お前も今日から大衆だ
福島県出身の私は、地方の風土や文化にまったく馴染めず、小さな頃から妙な人間扱いをされ続け、学校でも浮いて浮いて浮き倒して、ほとんど逃げるようにして東京へやってきた。あれはつらい体験だった。何度クラス変えをしても、福島のどこへ行っても周囲と調子をあわせられず、ちゃんと確実に、アフリカ・バンバータ言うところの Sure Shot で浮いてしまう。ここまでひどいとなると、何か心の病気ではないかと思っていたし、誰か早く石ころ帽子を発明してくれないだろうかとまじめに考えていた。なぜあれほどになじめなかったのか、いまだに理由がわからず、人生最初の18年間は深いトラウマとなって私のなかに残っている。
つい先日、初めて「お前も今日から大衆だ」という曲を聴いた。これは1993年に A.K.I. Productions がリリースしたラップで、私はその存在をまったく知らなかった。不勉強申し訳ない。ほぼ30年前の曲である。聴き終えた私は、その歌詞の鋭さにううむと唸っていた。すばらしい内容であった。かつて福島県で植えつけられた深いトラウマをえぐってくるような、そんな言葉の羅列である。まずは歌詞を読んでみてほしい。サブスクで曲を聴くこともできるので、可能であればそちらも聴いてほしいと思う。
ひいっと声を上げながら聴いた。こんなに怖い曲をあまり知らない。「分かったら町内会に入れ」以上に威力のある脅迫の言葉を聴いたことがないと思った。福島のトラウマがありありとよみがえってくるようだ。そしてこの歌詞を書いたA.K.I.はおそらく、「ひっそりと暮らす生活者」の指摘に反発しながら、同時にどこかで納得し、一部では同意しているようにも感じられる。そこが大きなポイントなのだと私は思う。では「お前も今日から大衆だ」で表現された反発とは何か。ここでは、実際には「生活感を笑う」つもりも、「地道な者を馬鹿にする」意図もないとしても、相手からはそう見えてしまっていることが重要なのだ。この曲のリリースから約30年経ち、まだ経済的にも文化的にも余裕があった90年代前半から比較して、現在の社会は途方もなく逼迫している。みな生活が苦しいのは一緒で、他人のことを「貧乏くさい」などと揶揄するような段階にはない。
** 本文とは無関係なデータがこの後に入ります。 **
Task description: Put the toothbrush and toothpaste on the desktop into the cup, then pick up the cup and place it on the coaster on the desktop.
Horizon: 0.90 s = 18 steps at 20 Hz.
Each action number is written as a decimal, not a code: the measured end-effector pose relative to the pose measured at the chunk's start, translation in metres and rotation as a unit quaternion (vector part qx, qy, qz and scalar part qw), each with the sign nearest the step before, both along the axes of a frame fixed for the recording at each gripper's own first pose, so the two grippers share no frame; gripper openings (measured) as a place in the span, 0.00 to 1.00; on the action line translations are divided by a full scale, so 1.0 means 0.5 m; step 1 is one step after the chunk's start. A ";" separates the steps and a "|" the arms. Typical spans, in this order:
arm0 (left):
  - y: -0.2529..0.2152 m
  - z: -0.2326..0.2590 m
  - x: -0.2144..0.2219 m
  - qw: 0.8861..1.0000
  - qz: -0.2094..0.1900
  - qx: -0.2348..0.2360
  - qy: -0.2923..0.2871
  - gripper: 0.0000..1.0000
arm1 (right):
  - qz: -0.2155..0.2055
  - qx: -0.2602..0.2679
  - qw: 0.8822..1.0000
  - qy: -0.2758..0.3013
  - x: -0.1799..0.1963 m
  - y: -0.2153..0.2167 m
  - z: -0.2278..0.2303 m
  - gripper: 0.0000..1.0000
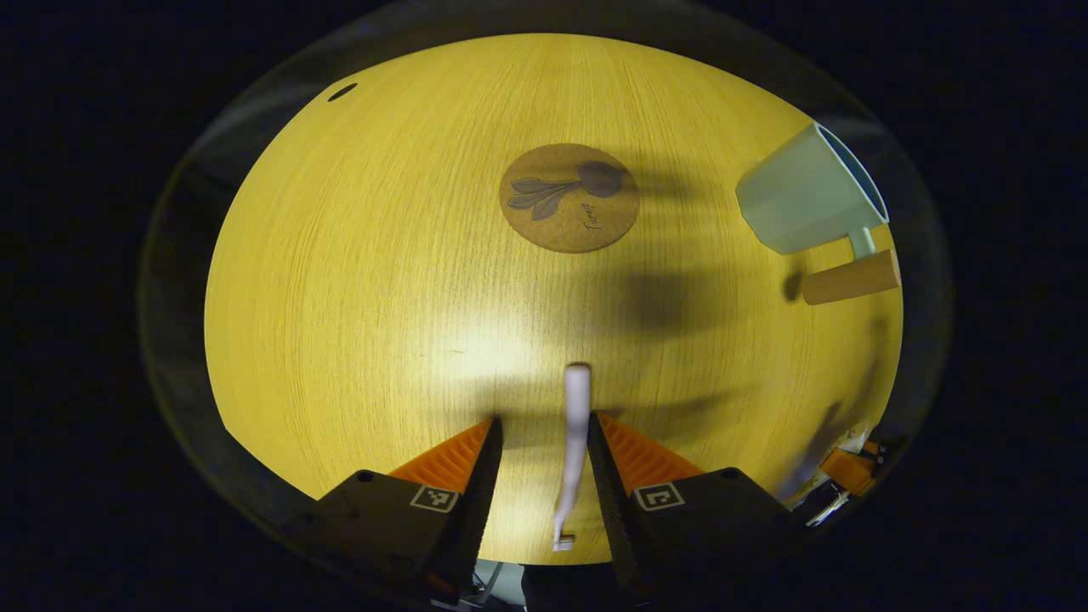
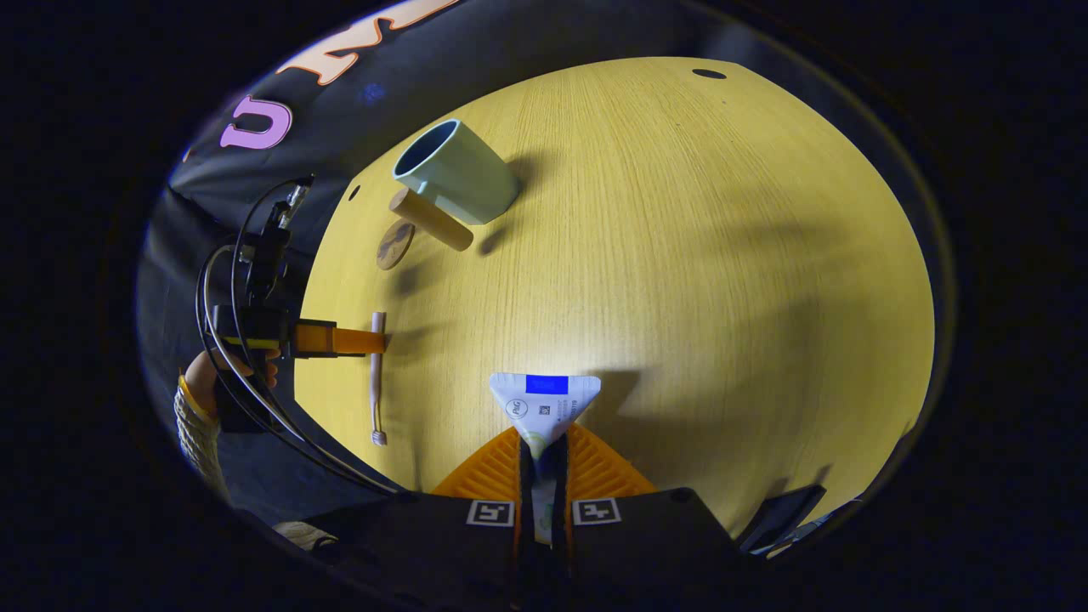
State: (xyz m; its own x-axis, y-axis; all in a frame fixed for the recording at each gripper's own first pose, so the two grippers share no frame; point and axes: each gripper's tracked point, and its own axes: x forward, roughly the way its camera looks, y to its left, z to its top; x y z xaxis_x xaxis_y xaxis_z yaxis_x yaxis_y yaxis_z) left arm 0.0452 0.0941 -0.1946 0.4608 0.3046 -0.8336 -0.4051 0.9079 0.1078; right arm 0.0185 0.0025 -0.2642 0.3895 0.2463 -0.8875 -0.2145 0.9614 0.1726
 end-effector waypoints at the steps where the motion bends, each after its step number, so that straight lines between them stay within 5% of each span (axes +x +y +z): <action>1: -0.005 -0.001 0.001 1.000 -0.001 -0.001 0.004 0.57 | 0.000 0.004 1.000 0.001 0.006 -0.002 0.001 0.11; 10: -0.035 -0.005 0.014 0.999 -0.005 0.003 0.034 0.07 | 0.013 0.017 1.000 0.007 0.020 -0.019 0.009 0.10; 18: -0.048 -0.003 0.016 1.000 -0.003 -0.017 -0.020 0.00 | 0.009 0.024 1.000 -0.001 0.034 -0.024 0.016 0.10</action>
State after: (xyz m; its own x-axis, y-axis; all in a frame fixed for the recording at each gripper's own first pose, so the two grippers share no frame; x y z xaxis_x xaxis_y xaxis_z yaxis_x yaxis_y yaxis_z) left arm 0.0530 0.0701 -0.1962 0.4950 0.2744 -0.8244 -0.4035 0.9129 0.0616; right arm 0.0355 -0.0096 -0.2560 0.3857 0.2947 -0.8743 -0.2316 0.9482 0.2174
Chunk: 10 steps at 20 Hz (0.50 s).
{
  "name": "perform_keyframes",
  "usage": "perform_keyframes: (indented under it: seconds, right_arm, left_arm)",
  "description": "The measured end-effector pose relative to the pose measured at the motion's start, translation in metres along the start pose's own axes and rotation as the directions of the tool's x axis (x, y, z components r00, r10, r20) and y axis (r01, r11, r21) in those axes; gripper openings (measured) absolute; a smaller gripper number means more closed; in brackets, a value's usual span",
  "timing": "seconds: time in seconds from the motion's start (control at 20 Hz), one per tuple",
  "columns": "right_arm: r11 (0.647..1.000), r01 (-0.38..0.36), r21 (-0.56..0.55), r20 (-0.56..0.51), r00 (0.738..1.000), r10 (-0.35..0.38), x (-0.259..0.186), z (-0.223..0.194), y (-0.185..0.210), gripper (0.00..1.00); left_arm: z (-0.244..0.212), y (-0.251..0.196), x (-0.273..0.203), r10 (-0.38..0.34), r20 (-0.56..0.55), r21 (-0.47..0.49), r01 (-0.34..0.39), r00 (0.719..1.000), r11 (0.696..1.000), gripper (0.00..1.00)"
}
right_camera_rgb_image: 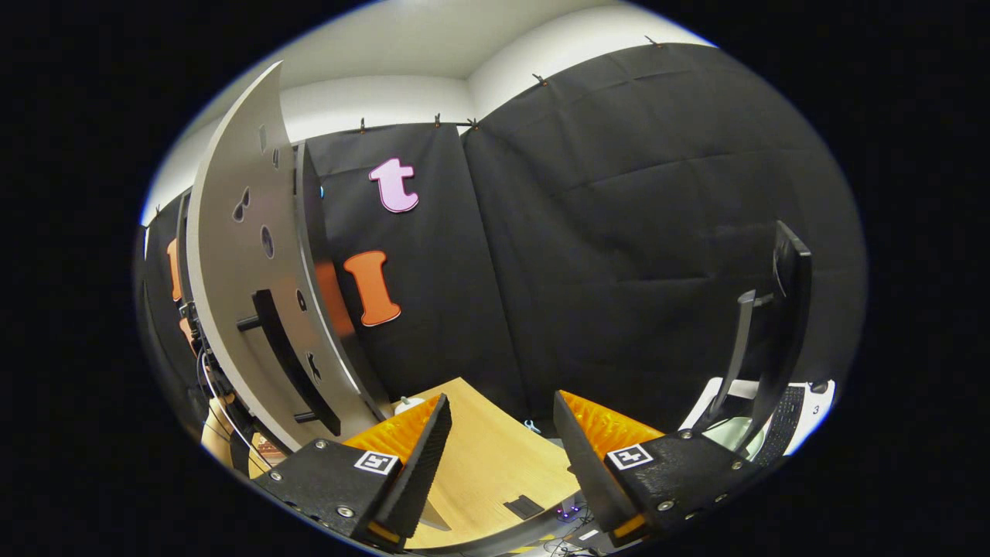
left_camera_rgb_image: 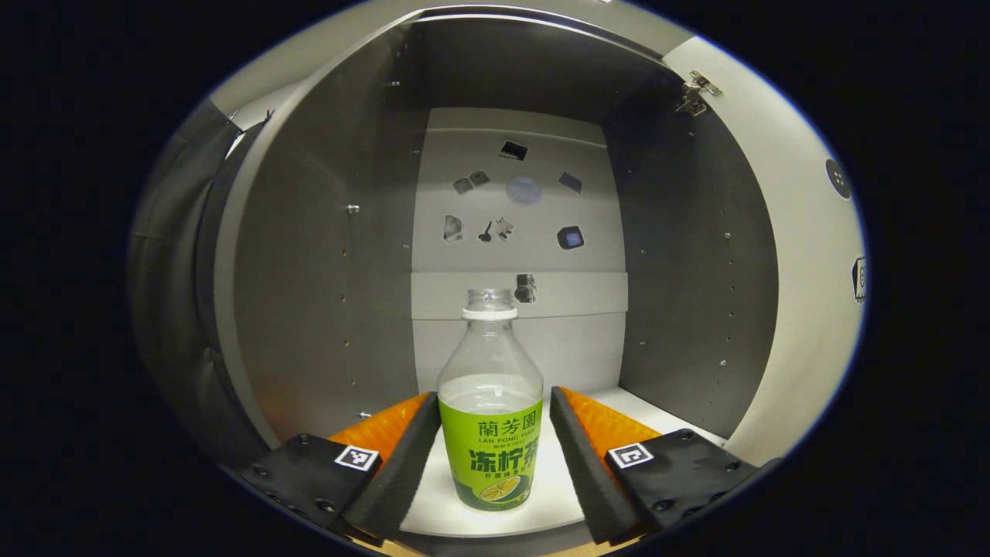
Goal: Open the cabinet door with the right hand, grasp the bottle in the cabinet with the left hand and place it on the coaster, then close the cabinet door with the right hand.
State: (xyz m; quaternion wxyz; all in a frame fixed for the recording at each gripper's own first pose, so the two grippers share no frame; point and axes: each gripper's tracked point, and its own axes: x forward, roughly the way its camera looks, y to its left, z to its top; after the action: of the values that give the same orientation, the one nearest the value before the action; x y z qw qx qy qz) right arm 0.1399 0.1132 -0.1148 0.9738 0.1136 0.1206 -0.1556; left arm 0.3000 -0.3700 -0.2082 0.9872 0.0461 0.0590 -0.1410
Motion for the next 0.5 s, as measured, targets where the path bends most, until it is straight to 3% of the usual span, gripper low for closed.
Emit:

それでも、「気取りがある」(ように見える)層に対する心理的な反発は根強いと感じる。
「お前も今日から大衆だ」と同じようなことを、トランプ支持者のルポルタージュを読んだときにも感じた。日本の保守政党が強い理由も、もしかしたらそれに近いのかもしれない。こうした反発を意図的に煽り、うまく集票に結びつけている政党もあると思う。実際のリベラルが、地道な者の暮らしを大事に守りたいと思っていたとしても、結局は増税で生活を圧迫する保守政党の方が支持されてしまう、ねじれのような事態が起こるのは、「お前にはいつも気取りがある」という心理的な反発のせいではないか。「見下した目つきで俺を見る」ような相手を信頼できるはずもない。この壁を越えられるだろうか。いつか町内会に入れるのか。私は、かつてあれほど疎外され、爪はじきにされた忌まわしき文化圏と融合できるか。この曲の歌詞には、理詰めではどうしようもない「分断」の正体の一部が示されているような気がして、だからこそ私は恐怖するのだ。